## Exercise aim:
Every line of the material below that contains the string "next" must appear in the answer.

## Supplied data:
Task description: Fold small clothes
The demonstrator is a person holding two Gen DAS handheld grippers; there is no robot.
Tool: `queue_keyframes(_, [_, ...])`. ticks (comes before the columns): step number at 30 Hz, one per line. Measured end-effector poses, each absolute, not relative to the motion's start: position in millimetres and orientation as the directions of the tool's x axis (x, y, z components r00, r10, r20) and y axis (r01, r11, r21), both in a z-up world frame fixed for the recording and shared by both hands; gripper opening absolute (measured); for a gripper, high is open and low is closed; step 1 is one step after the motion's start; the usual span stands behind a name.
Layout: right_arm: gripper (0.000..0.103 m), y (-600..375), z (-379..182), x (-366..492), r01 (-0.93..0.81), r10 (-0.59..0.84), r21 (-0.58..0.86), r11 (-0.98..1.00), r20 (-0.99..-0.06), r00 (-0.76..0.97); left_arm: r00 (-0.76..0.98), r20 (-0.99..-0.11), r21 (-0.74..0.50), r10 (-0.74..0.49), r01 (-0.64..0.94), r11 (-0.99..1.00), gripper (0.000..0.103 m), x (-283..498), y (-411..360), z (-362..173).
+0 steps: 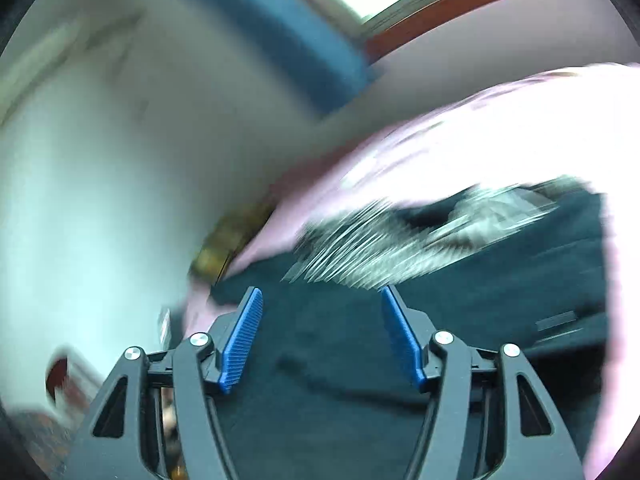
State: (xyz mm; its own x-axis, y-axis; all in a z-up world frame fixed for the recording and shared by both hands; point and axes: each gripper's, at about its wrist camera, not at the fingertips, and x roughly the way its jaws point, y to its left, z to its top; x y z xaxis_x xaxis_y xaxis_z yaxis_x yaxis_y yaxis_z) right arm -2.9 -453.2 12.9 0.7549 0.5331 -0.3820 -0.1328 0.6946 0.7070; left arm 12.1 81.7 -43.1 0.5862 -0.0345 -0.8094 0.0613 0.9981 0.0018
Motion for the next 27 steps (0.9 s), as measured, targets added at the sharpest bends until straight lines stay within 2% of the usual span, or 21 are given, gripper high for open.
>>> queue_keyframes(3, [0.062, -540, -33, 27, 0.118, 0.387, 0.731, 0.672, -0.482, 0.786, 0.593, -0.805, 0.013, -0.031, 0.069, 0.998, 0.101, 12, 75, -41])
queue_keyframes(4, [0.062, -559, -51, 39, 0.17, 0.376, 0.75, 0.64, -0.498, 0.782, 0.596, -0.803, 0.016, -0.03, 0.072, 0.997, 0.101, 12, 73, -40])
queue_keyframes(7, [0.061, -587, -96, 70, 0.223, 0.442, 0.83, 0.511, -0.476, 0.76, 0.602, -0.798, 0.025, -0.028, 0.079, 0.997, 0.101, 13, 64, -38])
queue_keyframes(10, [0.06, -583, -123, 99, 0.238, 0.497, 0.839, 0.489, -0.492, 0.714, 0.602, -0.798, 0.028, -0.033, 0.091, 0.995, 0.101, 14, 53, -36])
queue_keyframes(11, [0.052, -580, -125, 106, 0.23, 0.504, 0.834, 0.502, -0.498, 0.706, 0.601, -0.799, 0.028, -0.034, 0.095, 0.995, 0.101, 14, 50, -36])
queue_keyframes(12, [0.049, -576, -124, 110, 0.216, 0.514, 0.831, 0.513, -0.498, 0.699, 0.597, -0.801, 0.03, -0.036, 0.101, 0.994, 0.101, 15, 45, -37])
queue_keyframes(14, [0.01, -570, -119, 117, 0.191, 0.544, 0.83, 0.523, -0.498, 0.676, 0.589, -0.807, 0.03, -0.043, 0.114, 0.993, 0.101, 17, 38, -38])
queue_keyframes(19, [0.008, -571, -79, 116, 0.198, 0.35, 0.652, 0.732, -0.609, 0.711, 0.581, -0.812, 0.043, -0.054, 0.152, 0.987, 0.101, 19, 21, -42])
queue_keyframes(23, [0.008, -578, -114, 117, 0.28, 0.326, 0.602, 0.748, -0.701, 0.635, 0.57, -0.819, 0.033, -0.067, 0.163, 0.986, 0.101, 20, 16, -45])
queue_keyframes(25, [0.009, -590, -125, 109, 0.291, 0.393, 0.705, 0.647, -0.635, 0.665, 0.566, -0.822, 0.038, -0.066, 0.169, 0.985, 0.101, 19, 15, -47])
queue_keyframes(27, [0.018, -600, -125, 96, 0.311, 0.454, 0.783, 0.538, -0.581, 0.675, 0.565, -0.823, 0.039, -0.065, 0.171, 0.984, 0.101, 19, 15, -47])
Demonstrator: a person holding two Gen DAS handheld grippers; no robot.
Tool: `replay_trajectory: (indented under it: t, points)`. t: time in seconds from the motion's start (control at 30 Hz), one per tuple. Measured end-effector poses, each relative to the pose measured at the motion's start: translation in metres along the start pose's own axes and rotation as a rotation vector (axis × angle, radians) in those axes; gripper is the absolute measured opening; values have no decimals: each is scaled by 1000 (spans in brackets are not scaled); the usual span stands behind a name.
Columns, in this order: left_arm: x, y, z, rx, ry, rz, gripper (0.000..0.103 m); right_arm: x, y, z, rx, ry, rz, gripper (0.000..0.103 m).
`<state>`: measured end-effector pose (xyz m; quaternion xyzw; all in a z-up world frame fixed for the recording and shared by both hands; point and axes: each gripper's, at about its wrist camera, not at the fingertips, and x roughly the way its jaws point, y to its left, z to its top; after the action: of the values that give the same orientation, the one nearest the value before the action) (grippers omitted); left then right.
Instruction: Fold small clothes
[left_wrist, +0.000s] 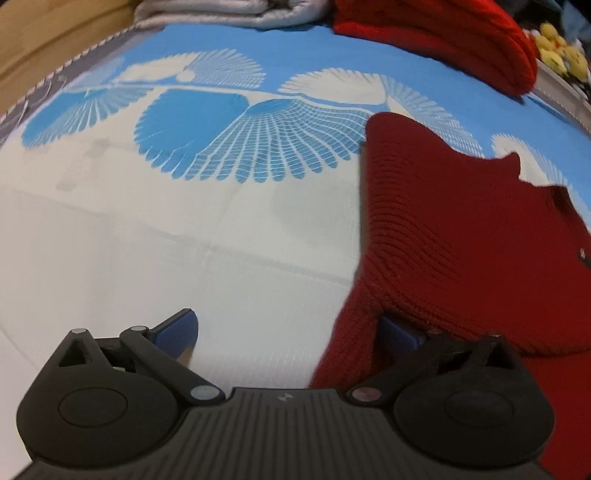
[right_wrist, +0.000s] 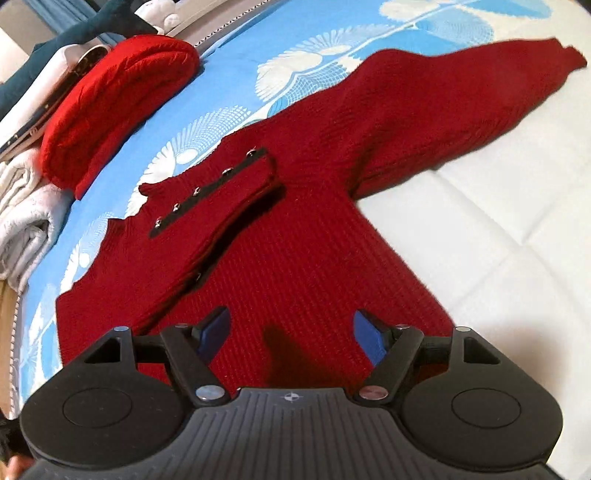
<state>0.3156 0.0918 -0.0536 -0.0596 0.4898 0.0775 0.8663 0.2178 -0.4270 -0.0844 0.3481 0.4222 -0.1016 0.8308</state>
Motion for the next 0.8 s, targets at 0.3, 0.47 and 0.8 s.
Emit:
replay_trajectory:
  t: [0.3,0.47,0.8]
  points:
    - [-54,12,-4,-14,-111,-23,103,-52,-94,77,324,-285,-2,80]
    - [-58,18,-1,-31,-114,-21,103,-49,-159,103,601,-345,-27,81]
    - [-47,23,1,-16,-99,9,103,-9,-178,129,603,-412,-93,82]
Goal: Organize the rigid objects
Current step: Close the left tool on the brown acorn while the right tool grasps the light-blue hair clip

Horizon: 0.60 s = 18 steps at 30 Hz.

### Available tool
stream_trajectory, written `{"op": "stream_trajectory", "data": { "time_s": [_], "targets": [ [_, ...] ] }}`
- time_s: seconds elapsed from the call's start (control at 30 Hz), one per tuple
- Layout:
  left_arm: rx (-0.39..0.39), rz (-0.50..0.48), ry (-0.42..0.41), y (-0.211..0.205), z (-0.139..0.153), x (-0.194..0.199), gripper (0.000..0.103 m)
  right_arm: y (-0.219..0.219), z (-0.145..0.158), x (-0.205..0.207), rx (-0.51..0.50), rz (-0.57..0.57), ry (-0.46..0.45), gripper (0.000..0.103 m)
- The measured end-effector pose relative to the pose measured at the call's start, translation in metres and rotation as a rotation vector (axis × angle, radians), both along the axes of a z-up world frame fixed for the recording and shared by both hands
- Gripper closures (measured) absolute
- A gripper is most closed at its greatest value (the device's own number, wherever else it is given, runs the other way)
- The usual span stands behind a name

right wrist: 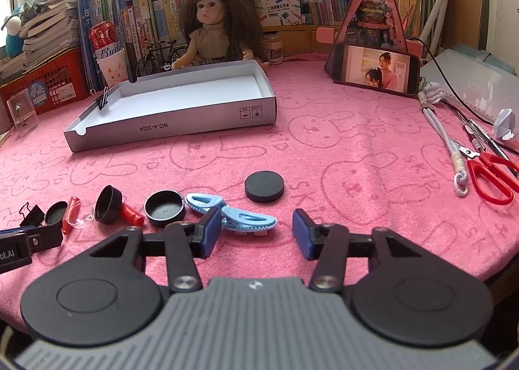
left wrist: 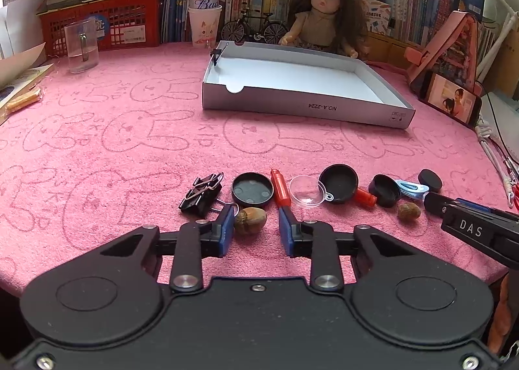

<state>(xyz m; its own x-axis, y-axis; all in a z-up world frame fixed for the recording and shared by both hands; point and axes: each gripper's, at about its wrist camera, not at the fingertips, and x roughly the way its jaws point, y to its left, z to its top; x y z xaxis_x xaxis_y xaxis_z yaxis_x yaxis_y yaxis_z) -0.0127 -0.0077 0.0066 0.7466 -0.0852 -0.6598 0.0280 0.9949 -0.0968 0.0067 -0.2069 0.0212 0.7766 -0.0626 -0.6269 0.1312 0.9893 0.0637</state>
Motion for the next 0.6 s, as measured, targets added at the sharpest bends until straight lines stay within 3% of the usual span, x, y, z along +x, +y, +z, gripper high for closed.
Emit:
{"op": "stream_trajectory", "data": {
  "time_s": [0.1, 0.6],
  "targets": [
    [0.005, -0.005, -0.003, -0.001, 0.000, 0.000, 0.083, -0.001, 0.001, -0.001, 0.013, 0.006, -0.006, 0.063],
    [0.009, -0.041, -0.038, -0.006, 0.010, 0.001, 0.083, 0.002, 0.005, -0.003, 0.012, 0.053, -0.029, 0.063]
  ]
}}
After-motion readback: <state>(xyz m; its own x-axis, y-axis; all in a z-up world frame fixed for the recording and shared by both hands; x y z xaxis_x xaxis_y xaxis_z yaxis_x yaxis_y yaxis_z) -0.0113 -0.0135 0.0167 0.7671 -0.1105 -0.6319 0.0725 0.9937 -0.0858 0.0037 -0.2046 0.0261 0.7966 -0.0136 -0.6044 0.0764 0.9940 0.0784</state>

## Problem solution:
Motion for the next 27 steps (0.9 s), as measured, targets added at the sharpest bends until straight lines stay within 2% of the usual span, or 21 are given, gripper high for open.
Motion for the next 0.8 s, targets at 0.3, 0.47 and 0.8 s.
Motion for the next 0.6 s, as measured, targets added at the sharpest bends until straight lines stay within 3% of the usual span, x, y, z along +x, +y, +z, gripper high for closed.

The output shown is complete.